What you should do: The exercise asks you to copy every line below in which "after" appears.

========

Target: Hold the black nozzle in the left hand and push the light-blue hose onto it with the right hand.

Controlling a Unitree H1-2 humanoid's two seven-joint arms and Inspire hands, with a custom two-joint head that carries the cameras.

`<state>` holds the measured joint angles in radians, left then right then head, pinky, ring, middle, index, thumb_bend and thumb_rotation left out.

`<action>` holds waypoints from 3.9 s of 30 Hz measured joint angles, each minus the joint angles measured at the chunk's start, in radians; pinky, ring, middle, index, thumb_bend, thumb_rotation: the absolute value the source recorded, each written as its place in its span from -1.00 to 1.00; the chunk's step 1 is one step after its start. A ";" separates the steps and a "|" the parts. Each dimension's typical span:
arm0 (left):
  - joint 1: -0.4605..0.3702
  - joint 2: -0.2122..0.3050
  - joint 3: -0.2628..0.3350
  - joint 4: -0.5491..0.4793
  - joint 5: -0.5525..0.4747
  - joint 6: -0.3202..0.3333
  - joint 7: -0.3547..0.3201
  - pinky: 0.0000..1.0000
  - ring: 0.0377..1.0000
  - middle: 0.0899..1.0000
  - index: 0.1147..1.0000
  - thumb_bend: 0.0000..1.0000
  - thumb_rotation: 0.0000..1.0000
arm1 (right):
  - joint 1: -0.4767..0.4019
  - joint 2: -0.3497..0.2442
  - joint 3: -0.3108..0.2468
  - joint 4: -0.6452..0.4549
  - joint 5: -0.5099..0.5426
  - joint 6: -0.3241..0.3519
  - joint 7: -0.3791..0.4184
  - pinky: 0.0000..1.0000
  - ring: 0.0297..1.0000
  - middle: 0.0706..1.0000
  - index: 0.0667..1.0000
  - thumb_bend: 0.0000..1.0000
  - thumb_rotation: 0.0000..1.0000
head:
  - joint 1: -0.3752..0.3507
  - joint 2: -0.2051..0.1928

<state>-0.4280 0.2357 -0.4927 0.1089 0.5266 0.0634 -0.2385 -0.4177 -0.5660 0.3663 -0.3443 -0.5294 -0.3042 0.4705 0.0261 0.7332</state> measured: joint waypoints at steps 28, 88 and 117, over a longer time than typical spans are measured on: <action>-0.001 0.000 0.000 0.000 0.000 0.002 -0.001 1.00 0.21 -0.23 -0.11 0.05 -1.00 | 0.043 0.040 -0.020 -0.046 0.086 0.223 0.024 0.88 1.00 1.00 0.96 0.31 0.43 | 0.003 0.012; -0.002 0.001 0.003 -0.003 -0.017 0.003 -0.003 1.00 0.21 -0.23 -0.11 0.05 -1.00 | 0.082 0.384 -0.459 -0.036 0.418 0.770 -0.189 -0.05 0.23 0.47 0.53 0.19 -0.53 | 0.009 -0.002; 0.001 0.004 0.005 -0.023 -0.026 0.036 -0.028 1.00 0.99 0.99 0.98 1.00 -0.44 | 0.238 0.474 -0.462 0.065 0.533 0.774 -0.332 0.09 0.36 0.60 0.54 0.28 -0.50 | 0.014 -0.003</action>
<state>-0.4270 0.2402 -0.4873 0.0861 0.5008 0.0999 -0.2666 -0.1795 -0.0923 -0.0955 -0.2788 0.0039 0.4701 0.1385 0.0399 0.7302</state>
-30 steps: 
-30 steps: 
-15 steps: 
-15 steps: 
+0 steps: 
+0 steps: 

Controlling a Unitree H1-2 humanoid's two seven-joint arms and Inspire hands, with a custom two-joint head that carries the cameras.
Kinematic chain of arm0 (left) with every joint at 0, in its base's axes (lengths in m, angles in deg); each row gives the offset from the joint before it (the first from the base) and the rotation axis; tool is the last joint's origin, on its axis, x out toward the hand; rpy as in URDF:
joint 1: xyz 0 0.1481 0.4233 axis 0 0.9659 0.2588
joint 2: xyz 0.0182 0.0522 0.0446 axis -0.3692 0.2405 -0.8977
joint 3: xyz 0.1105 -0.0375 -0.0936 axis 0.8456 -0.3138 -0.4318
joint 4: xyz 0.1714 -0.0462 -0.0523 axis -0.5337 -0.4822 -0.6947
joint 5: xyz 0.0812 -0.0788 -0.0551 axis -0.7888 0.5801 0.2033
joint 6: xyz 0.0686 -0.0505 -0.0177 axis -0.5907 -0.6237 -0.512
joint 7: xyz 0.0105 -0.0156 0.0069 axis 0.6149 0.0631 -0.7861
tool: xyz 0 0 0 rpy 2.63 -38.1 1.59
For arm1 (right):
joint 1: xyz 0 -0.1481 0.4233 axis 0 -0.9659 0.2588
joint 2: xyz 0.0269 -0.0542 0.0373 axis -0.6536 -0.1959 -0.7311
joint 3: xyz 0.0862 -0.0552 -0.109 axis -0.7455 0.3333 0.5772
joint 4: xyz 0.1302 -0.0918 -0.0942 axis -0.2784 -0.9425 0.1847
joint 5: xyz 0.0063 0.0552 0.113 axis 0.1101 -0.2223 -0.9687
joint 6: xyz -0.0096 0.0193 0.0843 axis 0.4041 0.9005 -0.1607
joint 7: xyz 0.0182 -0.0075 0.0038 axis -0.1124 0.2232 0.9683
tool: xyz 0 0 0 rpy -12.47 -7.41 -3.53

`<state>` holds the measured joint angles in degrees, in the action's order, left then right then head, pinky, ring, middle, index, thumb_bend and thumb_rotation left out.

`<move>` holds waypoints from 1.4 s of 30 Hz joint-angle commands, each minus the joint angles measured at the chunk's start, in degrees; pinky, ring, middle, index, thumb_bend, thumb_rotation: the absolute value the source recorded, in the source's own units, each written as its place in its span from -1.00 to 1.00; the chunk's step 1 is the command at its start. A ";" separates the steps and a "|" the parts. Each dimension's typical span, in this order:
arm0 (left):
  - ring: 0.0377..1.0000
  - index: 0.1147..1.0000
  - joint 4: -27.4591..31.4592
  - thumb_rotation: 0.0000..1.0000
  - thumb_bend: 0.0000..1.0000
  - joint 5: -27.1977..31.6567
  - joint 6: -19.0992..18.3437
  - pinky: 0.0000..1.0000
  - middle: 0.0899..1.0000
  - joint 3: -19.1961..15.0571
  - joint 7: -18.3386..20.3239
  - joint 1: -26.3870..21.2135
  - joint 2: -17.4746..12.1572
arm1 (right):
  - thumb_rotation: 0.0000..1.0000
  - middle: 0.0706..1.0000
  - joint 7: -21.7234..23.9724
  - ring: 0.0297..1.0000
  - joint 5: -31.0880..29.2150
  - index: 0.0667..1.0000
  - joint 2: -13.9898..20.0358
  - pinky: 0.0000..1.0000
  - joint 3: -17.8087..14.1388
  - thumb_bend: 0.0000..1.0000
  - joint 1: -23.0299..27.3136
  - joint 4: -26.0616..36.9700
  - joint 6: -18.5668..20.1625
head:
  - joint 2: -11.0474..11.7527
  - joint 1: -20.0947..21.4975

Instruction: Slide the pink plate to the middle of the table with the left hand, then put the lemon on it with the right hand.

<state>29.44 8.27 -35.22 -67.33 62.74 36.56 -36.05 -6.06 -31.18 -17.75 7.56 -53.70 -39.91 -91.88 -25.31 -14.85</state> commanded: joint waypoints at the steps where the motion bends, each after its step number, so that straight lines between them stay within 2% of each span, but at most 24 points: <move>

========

Your solution:
`<action>` holds waypoints from 3.9 s of 30 Hz measured joint angles, each minus the joint angles measured at the chunk's start, in radians; pinky, ring, middle, index, thumb_bend, thumb_rotation: the absolute value the source recorded, each written as its place in its span from -1.00 to 1.00; the chunk's step 1 is one step after its start. A ";" separates the steps and a "|" the parts. Each dimension's typical span:
<state>29.44 8.27 -35.22 -67.33 62.74 36.56 -36.05 -6.06 -31.18 -17.75 7.56 -53.70 -39.91 -91.88 -25.31 -14.85</state> commanded: joint waypoints at the steps where the motion bends, each after its step number, so that straight lines between them stay within 2% of each span, but at most 24 points: <move>

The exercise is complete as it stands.